Ground’s Up Approach To Transforming India’s Rural Market

Villgro
4 min readJul 31, 2023

Authors: Deshna Suryanarayan, Shashikanth Subramanya

Rural communities face value chain gaps when adopting new products due to various reasons such as limited disposable income, lack of awareness, and a limited understanding of the product’s value addition. While mass media technologies like TV or mobile phones succeed due to extensive marketing, climate-smart technologies encounter challenges in gaining widespread acceptance.

The initial step involves acknowledging the need for technology to bridge value chain gaps.

However, currently, there is a rising demand for credit and direct market access, resulting in an inundation of the farming ecosystem with subsidies and loan waivers instead of promoting improved credit and market linkages.

Although subsidies serve as incentives for behavioral changes, they predominantly act as safety nets for failed farm-level businesses. The inherent volatility of the agri-business, from a farming perspective, has led to a decrease in the predictability of cash flows for farmers.

Often we hear farmers saying “we need a higher price for our produce”; what they are essentially saying is that they need certainty in cash flow. The demand for a higher price is the consequence of major downtimes in their business transactions through the years. This is either controlled by intermediary market forces of commissions or by natural disasters such as floods and drought. Over time, farmers developed a specific behavioral pattern that led them to seek cheaper products or high-value products with substantial discounts.

This behavioral pattern affects manufacturers of technology because they struggle to effectively communicate and convince farmers about a product’s high value.

To ensure a successful sale, manufacturers/startups try to make the technology cheaper resulting in reducing the benefits that the technology offered in the first place. This price game to reach the farmers has unfortunately enabled an ecosystem where we convey that farmers do not deserve quality.

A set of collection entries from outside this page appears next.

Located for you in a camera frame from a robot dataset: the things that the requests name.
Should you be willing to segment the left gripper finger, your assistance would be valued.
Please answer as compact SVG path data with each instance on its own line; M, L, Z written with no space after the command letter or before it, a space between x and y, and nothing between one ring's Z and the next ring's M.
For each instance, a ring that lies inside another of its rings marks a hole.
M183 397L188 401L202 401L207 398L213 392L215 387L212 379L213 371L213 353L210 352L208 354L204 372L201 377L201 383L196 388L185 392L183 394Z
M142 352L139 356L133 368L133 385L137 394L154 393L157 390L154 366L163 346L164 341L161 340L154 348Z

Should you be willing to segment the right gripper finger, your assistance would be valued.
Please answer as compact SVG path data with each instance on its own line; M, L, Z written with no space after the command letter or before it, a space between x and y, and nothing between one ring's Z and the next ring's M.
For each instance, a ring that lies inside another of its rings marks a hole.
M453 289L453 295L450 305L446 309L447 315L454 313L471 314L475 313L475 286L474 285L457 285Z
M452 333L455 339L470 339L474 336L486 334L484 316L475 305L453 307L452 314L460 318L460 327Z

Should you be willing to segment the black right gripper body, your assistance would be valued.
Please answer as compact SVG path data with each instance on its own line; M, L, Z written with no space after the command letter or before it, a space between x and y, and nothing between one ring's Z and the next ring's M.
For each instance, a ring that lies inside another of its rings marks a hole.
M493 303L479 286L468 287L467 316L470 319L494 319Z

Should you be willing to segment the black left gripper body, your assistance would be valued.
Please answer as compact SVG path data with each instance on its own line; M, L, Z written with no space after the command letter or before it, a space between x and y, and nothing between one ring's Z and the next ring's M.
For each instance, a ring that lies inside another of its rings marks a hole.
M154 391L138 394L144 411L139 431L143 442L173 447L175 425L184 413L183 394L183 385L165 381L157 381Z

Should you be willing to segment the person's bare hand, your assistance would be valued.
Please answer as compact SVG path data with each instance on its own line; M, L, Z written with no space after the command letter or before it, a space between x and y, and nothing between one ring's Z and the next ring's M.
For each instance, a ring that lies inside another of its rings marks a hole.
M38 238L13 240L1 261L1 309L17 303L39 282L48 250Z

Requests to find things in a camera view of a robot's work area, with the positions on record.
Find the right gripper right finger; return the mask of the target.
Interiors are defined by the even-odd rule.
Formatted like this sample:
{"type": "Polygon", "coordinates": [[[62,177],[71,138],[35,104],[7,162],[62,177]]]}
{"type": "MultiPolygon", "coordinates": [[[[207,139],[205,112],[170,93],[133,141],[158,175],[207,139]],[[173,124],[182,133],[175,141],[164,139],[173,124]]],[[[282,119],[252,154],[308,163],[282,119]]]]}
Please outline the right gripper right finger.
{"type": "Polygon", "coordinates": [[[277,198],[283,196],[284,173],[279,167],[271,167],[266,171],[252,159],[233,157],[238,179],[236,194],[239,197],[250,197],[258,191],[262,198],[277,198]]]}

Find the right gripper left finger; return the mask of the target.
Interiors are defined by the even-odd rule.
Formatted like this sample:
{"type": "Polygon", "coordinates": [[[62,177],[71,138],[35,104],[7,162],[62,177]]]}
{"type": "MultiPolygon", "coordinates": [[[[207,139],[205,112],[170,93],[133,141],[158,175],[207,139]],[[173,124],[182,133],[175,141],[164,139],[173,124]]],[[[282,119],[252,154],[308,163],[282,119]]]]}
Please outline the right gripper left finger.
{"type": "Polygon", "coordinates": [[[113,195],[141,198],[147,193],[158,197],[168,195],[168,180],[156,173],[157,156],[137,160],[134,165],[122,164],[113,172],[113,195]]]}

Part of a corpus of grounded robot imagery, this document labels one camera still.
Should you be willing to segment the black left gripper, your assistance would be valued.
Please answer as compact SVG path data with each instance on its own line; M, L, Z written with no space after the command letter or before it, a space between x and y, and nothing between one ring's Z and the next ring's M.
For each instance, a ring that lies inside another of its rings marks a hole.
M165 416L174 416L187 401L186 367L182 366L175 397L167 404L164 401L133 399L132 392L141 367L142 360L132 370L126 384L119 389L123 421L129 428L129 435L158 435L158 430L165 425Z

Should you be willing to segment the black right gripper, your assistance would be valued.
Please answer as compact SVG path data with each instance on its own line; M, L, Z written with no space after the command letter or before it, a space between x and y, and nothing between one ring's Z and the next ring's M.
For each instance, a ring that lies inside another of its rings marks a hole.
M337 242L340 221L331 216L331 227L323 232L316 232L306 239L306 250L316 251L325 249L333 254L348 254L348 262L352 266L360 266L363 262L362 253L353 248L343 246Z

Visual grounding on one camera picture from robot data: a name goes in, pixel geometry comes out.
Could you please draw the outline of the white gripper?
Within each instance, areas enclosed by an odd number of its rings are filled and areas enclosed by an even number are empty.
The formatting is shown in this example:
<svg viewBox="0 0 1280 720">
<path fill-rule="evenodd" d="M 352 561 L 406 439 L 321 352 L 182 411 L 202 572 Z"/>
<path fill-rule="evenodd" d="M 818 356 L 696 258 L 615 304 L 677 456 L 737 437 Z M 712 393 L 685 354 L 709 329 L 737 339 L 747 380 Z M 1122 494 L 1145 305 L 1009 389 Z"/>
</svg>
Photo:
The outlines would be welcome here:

Some effective ways to break this behavioral pattern are:

(i) Recognizing the ‘right’ technology has the potential to solve problems

(ii) Quantifying its benefits in the sales process

As a starting point, the sales pitch should focus on the value proposition to smallholder farmers. This requires building an entire ecosystem of stakeholders who can reach out to farmers, provide financing, offer training, and establish market ties with them.

Villgro is making technology adoption a commercially sustainable activity by ensuring that quality reaches farmers.

We are solving value chain gaps among rural communities by adopting a systems approach to sales, where we bring together various market forces and ecosystem players.

It helps adopt a climate-smart lens, create a positive impact and enable impactful innovations to scale in a commercially viable manner.

Villgro works to bring this ecosystem together by focusing on four components -

  1. Building channels
  2. Communicating value
  3. Enabling affordability
  4. Driving utilization

We create an end-to-end ecosystem between small and marginal farmers and aggregated institutions like FPOs, SHGs, and co-operatives in the agri and allied space to bridge the gaps in the value chain. We work with rural distributors and entities that can go to market channels for us in different geographies. They provide live demonstration units to the end users to generate evidence and eventually sales.

The most critical step is to identify relevant partners who can reach out to rural communities and create sales. To work in tandem with them, we support the sales team of the startups to tackle the markets better. We are trying out models to create ‘Experience centers’ with these channel partners, who can anchor the touch and feel of multiple products in the region with interested end users.

Launch of the first Experience Center

Read more about our recently launched Experience Center’, supported by the Powering Livelihoods initiative, the Amarnarayana FPO, and the KHK federation in Chintamani, Bengaluru.

After bringing the first-hand experience of the technology closer to the ground, we create customized marketing campaigns for end users through trade activation campaigns to create awareness. Despite the discovery, awareness and livelihood-generating opportunity of the product, farmers don’t have the financial health to afford them. Most solutions cost between Rs 20k-1l, depending on which, they are either bought individually or by a group of farmers (FPOs/SHGs).

Villgro facilitates affordability by providing risk mitigation to lenders and incentives to borrowers, through credit guarantees, interest rate subvention, first loss guarantees, and other mechanisms. This approach addresses the significant risk gap that exists in the financing ecosystem for socially impactful and innovative assets.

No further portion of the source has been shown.